The research team discovered that a loop3 domain in the core region of sclerostin can be used as a molecular target to inhibit sclerostin. Through genetic studies, it was shown that deficiency of the loop3 domain can inhibit sclerostin’s antagonistic effect against the Wnt signaling pathway, but it does not affect the cardiovascular protective effect of sclerostin. The result suggests that the loop3 domain can serve as a molecular target for inhibiting sclerostin while preserving its cardiovascular protective function.

The researchers then proceeded to screen aptamers that can specifically inhibit sclerostin loop3. Aptamers are single-stranded DNA or RNA molecules that can selectively bind to molecular targets such as proteins. After binding with specific proteins, aptamers may inhibit protein–protein interactions and thereby elicit certain therapeutic effects. Through a combinatorial technology, an aptamer, aptscl56, was selected as a potential sclerostin inhibitor that targets the loop3 structure.

Aptamer selected as effective and safe sclerostin inhibitor

The research team examined aptscl56’s therapeutic functions with osteoporotic rat models and osteogenesis imperfecta mouse models. They found that aptscl56 effectively promots bone formation. On the other hand, the application of aptscl56 does not increase the risk of developing cardiovascular diseases such as aortic aneurysms and atherosclerotic development in both models.

The medical use of aptamers confers certain advantages, such as thermal stability and ease of synthesis. However, they are prone to rapid degradation and renal filtration. The research team therefore modified aptscl56 to produce an aptamer named Apc001 with a longer half-life. The team demonstrated that Apc001 promotes bone formation, increases bone mass, improves bone microarchitecture integrity, and enhances bone mechanical properties in rats with osteoporosis and mice with osteogenesis imperfecta.

Clinical trials due to start in 2024

“Searching for reliable and safe alternatives to overcome the limitations of the currently available drugs is crucial to help patients who need bone anabolic therapies. Our ongoing studies, which span from identifying molecular targets for sclerostin inhibition to aptamer drug discovery, offer hope for the development of next-generation sclerostin inhibitors in the near future,” said Professor Zhang Ge.

“Our search for alternative drugs for bone anabolic therapies is a good example of tripartite collaboration between academia, industry and the government.

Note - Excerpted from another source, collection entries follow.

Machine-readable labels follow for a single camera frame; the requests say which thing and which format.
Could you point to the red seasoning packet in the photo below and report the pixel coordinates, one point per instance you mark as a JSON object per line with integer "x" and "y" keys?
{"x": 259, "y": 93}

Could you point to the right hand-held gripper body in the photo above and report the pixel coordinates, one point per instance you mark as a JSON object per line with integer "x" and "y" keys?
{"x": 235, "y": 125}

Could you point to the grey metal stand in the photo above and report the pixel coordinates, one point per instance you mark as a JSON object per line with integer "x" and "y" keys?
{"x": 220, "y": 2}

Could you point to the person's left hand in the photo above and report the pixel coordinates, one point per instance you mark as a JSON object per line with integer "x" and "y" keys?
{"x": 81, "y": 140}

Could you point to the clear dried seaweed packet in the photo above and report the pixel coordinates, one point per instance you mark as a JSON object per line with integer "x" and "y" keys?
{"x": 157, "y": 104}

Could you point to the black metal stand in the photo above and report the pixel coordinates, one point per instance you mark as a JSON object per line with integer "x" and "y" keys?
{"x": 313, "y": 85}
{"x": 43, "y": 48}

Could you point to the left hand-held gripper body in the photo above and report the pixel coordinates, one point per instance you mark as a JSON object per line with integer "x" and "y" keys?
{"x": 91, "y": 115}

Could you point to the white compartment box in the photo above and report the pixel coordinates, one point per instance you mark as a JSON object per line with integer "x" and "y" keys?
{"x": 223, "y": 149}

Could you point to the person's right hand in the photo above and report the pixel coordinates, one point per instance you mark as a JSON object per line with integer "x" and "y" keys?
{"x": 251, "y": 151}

The research work was partly conducted in collaboration with a local biotechnology company, and it was supported by the Innovation and Technology Fund. Some biotechnology companies in the Mainland were engaged in certain aspects of developmental research for the aptamer, such as toxicology tests. The collaborative efforts will continue to create more synergy and fruitful results,” said Professor Lyu Aiping.

The therapeutic aptamer Apc001 was granted orphan drug designation by the FDA for the treatment of osteogenesis imperfecta in 2019.